EXERCISE GOAL ::
Only one span of the listing below should come back. It runs from the line with "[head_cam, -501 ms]" through the line with "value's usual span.", and each of its lines must be reproduced exactly.
+++
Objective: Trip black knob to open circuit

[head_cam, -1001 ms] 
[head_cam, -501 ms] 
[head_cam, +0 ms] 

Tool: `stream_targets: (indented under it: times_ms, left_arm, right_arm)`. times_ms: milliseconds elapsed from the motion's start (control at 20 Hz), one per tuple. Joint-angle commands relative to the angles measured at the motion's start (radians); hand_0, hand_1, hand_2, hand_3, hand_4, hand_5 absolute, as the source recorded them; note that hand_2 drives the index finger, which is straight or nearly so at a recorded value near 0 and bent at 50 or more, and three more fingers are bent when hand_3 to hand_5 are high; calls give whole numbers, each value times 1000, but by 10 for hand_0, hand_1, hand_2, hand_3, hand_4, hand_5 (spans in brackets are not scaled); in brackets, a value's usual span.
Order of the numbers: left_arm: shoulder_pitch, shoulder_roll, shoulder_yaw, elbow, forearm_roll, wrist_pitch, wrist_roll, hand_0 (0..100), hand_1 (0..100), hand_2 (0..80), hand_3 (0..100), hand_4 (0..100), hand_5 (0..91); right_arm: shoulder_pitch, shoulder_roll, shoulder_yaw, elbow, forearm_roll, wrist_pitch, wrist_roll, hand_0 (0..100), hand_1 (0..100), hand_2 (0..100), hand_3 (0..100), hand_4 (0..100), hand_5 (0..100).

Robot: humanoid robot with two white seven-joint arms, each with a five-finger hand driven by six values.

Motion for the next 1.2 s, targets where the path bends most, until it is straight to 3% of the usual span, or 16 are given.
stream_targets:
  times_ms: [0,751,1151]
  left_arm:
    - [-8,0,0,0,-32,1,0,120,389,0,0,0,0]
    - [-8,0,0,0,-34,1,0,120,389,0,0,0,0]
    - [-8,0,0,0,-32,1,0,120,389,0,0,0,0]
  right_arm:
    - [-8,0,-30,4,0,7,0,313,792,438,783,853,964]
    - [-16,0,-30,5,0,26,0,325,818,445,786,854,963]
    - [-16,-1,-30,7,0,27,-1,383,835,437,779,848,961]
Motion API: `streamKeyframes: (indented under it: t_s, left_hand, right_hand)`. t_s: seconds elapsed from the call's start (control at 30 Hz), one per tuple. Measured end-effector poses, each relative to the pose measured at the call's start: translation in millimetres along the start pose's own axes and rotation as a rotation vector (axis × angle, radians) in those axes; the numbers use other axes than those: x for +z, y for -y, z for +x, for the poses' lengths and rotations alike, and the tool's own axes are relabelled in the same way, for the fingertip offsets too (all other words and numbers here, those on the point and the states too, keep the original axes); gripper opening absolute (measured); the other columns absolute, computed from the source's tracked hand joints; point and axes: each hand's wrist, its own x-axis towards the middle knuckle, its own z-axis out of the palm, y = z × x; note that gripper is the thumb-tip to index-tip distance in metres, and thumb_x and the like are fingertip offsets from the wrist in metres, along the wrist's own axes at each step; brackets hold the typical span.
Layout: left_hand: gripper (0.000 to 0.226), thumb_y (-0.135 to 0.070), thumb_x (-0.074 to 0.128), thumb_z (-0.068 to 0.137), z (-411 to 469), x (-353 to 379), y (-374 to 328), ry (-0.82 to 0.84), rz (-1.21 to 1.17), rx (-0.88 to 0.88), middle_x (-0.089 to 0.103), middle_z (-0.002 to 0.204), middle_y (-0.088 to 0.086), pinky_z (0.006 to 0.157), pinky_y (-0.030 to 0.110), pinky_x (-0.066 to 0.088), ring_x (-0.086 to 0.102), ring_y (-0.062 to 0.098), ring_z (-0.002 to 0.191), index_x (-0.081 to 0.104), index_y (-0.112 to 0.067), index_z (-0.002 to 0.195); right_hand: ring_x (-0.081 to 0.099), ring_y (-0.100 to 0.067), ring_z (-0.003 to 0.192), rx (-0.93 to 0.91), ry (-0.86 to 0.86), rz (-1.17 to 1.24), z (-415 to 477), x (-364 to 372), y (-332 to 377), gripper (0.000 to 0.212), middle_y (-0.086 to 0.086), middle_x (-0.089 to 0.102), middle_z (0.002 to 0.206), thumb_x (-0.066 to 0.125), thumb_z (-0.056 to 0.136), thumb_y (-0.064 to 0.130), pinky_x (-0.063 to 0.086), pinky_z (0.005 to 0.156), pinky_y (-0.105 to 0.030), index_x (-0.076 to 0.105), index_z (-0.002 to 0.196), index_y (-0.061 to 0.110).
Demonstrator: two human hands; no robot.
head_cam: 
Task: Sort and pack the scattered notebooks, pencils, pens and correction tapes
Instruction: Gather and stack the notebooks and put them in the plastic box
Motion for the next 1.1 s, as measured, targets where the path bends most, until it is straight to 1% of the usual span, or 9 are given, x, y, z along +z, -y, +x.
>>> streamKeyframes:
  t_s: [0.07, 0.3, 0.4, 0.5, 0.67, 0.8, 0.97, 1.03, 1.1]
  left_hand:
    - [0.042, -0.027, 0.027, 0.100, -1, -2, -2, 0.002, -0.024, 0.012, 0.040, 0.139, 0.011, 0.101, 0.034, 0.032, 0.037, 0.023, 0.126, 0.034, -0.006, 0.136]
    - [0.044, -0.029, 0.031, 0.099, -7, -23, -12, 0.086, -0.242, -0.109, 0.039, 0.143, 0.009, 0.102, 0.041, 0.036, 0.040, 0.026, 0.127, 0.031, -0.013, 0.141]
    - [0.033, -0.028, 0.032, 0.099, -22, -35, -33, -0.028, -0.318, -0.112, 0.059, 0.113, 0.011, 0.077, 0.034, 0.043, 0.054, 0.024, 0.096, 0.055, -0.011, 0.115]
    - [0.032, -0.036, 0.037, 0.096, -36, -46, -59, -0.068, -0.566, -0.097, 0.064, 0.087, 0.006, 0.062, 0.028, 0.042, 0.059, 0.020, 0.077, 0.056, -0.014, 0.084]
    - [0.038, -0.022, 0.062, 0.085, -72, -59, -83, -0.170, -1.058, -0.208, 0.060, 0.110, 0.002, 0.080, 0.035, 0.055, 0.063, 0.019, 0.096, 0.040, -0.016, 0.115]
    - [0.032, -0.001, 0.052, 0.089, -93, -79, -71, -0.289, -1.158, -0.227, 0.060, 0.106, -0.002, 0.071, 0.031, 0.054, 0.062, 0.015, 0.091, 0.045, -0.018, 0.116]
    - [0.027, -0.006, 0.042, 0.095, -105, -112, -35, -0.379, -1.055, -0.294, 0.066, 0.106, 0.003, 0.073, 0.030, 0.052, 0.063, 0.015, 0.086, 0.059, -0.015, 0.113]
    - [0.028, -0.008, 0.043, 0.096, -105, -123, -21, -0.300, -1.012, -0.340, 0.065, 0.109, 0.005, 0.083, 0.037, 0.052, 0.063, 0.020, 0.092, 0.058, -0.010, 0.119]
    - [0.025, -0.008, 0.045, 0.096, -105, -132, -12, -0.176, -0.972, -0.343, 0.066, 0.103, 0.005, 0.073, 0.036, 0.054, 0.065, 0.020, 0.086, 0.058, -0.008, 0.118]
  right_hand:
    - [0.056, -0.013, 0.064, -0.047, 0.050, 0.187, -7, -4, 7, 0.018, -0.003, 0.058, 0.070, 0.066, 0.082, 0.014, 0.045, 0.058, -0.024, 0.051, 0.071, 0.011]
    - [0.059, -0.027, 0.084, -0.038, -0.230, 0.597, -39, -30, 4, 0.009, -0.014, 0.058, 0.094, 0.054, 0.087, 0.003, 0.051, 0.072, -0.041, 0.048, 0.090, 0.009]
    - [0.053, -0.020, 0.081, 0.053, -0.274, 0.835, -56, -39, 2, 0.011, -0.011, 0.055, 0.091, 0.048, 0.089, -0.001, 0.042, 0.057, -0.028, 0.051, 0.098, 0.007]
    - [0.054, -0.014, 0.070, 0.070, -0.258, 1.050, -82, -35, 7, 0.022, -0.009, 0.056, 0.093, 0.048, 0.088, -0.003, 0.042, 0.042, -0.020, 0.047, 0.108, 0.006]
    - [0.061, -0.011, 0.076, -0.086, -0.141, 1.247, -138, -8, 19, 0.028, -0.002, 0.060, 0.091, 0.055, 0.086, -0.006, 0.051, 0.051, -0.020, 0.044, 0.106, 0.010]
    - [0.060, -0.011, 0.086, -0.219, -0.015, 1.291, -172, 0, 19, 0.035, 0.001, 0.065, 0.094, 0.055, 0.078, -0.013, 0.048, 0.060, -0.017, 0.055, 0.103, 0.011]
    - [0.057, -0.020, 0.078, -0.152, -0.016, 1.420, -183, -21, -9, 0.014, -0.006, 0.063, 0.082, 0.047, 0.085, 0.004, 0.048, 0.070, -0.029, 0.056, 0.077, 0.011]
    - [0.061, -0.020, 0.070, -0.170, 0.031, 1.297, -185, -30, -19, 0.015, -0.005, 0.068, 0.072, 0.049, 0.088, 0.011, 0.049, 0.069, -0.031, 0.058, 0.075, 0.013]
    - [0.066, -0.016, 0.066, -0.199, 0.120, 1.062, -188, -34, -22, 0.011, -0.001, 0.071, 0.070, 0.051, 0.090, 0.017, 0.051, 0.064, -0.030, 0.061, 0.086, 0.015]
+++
SOLVED EXERCISE ::
[head_cam, -501 ms] 
[head_cam, +0 ms] 

Tool: `stream_targets: (indented under it: times_ms, left_arm, right_arm)`. times_ms: milliseconds elapsed from the motion's start (control at 20 Hz), one per tuple. Joint-angle commands relative to the angles measured at the motion's start (radians); hand_0, hand_1, hand_2, hand_3, hand_4, hand_5 absolute, as the source recorded them; note that hand_2 drives the index finger, which is straight or nearly so at a recorded value near 0 and bent at 50 or more, and three more fingers are bent when hand_3 to hand_5 are high; calls give whole numbers, each value times 1000, but by 10 for hand_0, hand_1, hand_2, hand_3, hand_4, hand_5 (spans in brackets are not scaled); in brackets, a value's usual span.

What appears above is the complete answer.